Être éducatrice

Thoughtful stressed woman with a mess in her head

La charge mentale : quel niveau faut-il accepter dans notre vie?

La charge mentale : quel niveau faut-il accepter dans notre vie? Elle est bien là, mais on ne la voit pas. Elle est bien là, mais on n’en parle pas. Elle est bien là, ancrée dans notre société qui va de plus en plus vite, le portable tatoué sur la main. La charge mentale se ressent et vient miner notre niveau d’énergie, notre niveau de présence émotive et, possiblement, notre niveau de motivation professionnelle. Mais vous savez quoi?
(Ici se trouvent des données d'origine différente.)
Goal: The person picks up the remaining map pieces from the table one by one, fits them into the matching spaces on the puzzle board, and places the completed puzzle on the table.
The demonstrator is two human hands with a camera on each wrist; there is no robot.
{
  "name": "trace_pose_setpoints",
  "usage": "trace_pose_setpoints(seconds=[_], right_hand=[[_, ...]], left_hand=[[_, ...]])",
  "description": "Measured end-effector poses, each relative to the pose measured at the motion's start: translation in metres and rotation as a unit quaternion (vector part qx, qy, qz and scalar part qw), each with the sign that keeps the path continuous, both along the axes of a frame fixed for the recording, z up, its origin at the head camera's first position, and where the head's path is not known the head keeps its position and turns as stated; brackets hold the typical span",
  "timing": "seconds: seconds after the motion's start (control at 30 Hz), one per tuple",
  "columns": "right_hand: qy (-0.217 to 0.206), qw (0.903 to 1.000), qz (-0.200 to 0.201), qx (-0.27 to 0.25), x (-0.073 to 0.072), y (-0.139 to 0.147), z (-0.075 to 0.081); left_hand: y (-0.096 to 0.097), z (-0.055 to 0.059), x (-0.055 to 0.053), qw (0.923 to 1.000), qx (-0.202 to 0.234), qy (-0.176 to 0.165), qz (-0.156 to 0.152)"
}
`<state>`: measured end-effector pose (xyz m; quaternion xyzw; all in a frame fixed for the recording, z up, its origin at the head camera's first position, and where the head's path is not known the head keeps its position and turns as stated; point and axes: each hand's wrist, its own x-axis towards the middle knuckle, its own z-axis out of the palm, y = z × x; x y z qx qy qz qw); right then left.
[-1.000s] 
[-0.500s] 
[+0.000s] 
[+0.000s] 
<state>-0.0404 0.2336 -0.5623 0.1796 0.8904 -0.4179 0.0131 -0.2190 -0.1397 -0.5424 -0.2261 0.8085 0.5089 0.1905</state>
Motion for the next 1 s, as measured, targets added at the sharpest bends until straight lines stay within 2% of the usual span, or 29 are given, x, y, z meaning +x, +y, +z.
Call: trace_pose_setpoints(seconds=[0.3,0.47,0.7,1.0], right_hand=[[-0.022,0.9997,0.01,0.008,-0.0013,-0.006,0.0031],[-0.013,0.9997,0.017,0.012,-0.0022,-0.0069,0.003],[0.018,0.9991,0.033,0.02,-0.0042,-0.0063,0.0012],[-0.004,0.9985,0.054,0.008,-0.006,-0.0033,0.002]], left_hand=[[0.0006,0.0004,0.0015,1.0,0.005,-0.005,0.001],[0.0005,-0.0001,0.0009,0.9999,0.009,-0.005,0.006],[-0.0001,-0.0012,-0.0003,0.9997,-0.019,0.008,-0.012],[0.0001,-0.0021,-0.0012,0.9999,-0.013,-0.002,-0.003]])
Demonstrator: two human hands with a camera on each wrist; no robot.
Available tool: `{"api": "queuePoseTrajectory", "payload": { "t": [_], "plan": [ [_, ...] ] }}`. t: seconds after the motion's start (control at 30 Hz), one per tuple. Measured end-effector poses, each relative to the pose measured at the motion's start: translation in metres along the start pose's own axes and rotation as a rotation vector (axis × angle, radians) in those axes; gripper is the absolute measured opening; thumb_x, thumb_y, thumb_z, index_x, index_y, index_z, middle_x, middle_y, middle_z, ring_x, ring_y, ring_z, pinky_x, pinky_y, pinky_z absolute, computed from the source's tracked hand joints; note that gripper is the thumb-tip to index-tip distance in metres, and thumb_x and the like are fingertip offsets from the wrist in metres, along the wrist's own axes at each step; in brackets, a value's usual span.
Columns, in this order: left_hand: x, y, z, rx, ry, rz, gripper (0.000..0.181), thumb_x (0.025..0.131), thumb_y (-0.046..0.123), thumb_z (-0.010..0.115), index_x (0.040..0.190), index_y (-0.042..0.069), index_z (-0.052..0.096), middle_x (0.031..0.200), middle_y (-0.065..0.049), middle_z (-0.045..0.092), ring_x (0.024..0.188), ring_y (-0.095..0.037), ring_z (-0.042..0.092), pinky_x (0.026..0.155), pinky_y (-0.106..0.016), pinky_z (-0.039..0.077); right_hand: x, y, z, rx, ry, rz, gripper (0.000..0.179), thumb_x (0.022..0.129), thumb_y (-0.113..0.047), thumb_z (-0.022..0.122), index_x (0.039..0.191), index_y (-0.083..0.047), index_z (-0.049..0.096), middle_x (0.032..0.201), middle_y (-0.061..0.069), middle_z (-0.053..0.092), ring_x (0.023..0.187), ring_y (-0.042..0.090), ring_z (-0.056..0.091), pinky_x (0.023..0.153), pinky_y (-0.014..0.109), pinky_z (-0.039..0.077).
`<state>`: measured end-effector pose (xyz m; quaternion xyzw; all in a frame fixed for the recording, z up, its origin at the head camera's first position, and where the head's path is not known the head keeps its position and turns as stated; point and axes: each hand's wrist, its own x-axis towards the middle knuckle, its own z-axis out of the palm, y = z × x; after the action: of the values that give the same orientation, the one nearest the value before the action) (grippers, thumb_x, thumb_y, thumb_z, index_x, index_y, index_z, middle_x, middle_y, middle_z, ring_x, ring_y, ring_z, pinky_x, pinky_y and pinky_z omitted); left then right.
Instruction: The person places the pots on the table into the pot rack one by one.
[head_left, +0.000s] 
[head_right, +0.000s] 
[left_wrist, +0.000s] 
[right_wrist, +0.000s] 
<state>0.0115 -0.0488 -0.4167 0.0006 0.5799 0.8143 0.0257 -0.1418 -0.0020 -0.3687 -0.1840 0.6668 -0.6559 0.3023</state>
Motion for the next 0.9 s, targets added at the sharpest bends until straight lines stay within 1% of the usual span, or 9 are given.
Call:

On n’en parle pas…   Sa définition La charge mentale serait la capacité de maintien et de traitement des informations d’ordre personnelles, professionnelles ou domestiques.  En fait, tout se joue dans le cerveau et permet la réussite d’apprentissage et de résolution de problèmes en mettant en jeu les capacité de stockage de l’information.   Il y a un éléphant dans la pièce Ce qui est vraiment étrange, c’est que la charge mentale prend énormément de place dans vos vies en tant que professionnelles et professionnels à la petite enfance (éducatrices et éducateurs, gestionnaires, responsables en alimentation, etc.), pourtant, on ne la nomme jamais. On dit : « Je me sens à boutte, j’en peux plus, je trouve ça difficile! » mais jamais on mentionne : « La charge…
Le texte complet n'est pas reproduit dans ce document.